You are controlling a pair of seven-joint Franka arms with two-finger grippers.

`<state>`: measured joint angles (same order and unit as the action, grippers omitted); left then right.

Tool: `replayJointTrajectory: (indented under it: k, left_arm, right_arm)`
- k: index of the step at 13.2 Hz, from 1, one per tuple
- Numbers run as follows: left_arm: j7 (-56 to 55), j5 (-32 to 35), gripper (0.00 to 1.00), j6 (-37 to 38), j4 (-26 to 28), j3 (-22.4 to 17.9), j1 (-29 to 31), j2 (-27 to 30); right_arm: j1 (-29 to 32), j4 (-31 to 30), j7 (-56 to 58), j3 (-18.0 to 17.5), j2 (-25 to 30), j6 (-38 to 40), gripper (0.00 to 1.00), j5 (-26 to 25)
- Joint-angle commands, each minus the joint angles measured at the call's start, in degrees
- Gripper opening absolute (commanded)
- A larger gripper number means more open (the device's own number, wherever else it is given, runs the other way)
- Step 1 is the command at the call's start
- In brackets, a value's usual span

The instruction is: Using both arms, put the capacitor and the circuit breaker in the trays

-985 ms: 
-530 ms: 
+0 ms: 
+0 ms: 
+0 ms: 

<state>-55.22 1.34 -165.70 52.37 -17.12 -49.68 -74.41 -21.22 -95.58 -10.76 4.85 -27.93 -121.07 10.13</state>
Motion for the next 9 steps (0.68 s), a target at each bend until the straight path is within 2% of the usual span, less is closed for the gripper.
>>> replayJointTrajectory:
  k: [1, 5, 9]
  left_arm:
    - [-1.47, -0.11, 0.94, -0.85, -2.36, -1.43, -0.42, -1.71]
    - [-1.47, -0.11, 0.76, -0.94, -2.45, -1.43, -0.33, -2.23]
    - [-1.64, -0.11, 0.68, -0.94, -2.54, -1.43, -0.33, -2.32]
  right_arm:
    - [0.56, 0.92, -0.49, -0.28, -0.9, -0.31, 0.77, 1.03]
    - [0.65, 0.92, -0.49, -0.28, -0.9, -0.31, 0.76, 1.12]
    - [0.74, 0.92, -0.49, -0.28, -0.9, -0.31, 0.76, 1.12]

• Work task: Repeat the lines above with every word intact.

• Answer area:
You are controlling a pair of seven-joint Franka arms with two-finger grippers.

`<state>`: measured joint angles (same order and unit as the action, grippers omitted); left then right.

Tool: `replayJointTrajectory: (indented under it: k, left_arm, right_arm)`
- k: index of the step at 13.2 Hz, from 1, one per tuple
- Numbers run as follows: left_arm: j7 (-56 to 55), j5 (-32 to 35), gripper (0.00 to 1.00), j6 (-37 to 38), j4 (-26 to 28), j3 (-22.4 to 17.9), j1 (-29 to 31), j2 (-27 to 30); right_arm: j1 (-29 to 32), j4 (-31 to 30), j7 (-56 to 58), j3 (-18.0 to 17.5), j2 (-25 to 30), j6 (-38 to 40), gripper (0.00 to 1.00), j5 (-26 to 25)
- Joint-angle commands, each minus the joint angles measured at the call's start, in degrees
- Gripper opening absolute (commanded)
- A larger gripper number means more open (the device's own number, wherever else it is given, runs the other way)
- Step 1 is the command at the call's start
- In brackets, a value's usual span

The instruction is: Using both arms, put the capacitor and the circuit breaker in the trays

-985 ms: 
-530 ms: 
+0 ms: 
+0 ms: 
+0 ms: 

<state>-55.22 1.34 -165.70 52.37 -17.12 -49.68 -74.41 -21.22 -95.58 -10.76 4.85 -27.93 -121.07 10.13</state>
Motion for the next 9 steps (0.68 s), a target at each bend until the straight path is within 2% of the usual span, less is closed for the gripper.
>>> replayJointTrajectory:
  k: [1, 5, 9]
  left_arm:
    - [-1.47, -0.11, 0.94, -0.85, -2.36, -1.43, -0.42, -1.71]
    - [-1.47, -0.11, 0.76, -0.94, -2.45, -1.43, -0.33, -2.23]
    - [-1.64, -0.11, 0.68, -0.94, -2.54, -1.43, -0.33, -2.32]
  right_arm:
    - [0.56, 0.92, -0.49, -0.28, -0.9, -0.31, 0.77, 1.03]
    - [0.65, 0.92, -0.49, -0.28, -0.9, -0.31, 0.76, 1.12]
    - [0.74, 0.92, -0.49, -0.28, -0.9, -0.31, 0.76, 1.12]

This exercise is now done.